Exercise objective. For each line below that holds the word "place", make a copy.

◇ ◇ ◇

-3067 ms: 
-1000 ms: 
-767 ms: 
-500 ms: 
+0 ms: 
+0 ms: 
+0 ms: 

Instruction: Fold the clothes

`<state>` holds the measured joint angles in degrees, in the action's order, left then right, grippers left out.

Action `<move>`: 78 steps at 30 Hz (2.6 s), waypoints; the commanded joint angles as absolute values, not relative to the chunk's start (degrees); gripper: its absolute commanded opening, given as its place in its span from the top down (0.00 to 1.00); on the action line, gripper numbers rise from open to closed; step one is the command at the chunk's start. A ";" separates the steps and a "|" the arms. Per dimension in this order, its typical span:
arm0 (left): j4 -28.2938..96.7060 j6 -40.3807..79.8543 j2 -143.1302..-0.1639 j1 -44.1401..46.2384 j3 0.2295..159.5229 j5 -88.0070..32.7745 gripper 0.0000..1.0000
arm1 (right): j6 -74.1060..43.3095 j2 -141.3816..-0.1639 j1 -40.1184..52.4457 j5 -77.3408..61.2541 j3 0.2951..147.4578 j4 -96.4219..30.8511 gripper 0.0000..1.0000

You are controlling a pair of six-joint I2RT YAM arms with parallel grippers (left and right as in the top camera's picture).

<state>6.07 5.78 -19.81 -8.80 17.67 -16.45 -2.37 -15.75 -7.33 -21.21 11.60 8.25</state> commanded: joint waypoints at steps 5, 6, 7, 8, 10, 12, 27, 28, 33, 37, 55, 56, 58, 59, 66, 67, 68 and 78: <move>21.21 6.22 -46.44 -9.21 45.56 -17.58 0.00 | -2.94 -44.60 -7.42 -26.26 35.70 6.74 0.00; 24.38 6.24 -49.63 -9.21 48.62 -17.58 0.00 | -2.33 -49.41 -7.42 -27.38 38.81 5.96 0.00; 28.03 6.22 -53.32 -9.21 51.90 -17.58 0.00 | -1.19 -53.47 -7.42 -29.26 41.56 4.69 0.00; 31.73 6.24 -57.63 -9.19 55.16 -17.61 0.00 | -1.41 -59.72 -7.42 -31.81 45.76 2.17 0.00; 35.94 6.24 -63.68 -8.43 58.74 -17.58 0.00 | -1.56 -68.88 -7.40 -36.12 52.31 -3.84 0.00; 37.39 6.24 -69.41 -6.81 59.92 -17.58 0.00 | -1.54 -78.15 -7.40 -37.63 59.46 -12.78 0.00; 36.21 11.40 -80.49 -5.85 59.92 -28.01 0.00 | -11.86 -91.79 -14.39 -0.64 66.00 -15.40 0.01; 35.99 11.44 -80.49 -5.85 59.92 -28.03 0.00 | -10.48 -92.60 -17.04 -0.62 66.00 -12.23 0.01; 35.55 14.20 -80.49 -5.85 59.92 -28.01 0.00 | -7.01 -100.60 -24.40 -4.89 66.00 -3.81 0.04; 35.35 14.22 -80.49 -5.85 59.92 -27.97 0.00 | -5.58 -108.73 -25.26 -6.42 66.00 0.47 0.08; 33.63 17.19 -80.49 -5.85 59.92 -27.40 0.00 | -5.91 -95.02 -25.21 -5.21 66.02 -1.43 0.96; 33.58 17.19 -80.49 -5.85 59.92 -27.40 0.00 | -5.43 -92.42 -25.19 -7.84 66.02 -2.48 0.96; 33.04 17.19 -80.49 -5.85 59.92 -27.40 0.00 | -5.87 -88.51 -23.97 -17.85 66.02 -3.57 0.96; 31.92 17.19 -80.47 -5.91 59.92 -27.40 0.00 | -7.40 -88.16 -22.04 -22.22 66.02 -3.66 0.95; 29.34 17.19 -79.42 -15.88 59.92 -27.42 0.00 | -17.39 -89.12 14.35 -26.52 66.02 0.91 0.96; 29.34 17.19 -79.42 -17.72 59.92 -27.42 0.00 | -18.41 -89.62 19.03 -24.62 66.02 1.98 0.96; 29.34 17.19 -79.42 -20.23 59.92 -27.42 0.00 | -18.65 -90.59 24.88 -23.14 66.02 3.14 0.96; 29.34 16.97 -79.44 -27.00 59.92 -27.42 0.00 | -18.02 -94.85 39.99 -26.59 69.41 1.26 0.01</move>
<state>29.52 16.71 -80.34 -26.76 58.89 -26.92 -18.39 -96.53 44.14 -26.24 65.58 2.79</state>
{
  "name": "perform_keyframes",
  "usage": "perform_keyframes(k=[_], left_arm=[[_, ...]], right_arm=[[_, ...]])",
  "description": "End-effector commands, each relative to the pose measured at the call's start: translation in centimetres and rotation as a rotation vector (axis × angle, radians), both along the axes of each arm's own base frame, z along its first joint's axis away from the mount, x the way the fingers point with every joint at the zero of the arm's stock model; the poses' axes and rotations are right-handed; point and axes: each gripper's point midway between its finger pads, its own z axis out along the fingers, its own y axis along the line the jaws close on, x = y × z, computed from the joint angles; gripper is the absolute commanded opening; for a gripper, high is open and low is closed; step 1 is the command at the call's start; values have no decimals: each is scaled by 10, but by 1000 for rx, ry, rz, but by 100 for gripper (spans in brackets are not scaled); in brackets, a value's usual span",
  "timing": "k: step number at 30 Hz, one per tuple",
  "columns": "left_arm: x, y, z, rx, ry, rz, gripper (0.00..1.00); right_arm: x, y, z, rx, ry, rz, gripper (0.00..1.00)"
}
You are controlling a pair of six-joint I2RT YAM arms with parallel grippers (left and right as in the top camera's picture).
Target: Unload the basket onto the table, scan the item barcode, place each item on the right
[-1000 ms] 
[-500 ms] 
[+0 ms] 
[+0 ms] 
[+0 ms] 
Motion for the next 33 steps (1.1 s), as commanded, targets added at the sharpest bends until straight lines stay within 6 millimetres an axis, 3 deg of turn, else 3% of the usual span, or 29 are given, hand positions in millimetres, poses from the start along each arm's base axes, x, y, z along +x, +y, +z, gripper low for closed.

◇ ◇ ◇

Answer box.
Action `<move>`: 78 steps at 30 Hz (2.6 s), waypoints; the commanded joint angles as absolute values, not relative to the chunk's start (degrees); gripper: its absolute commanded opening, given as its place in its span from the top down (0.00 to 1.00); on the action line, gripper numbers rise from open to closed; step one is the command at the chunk's start. A ";" separates the steps and a "|" the arms. Per dimension in this order, its typical span:
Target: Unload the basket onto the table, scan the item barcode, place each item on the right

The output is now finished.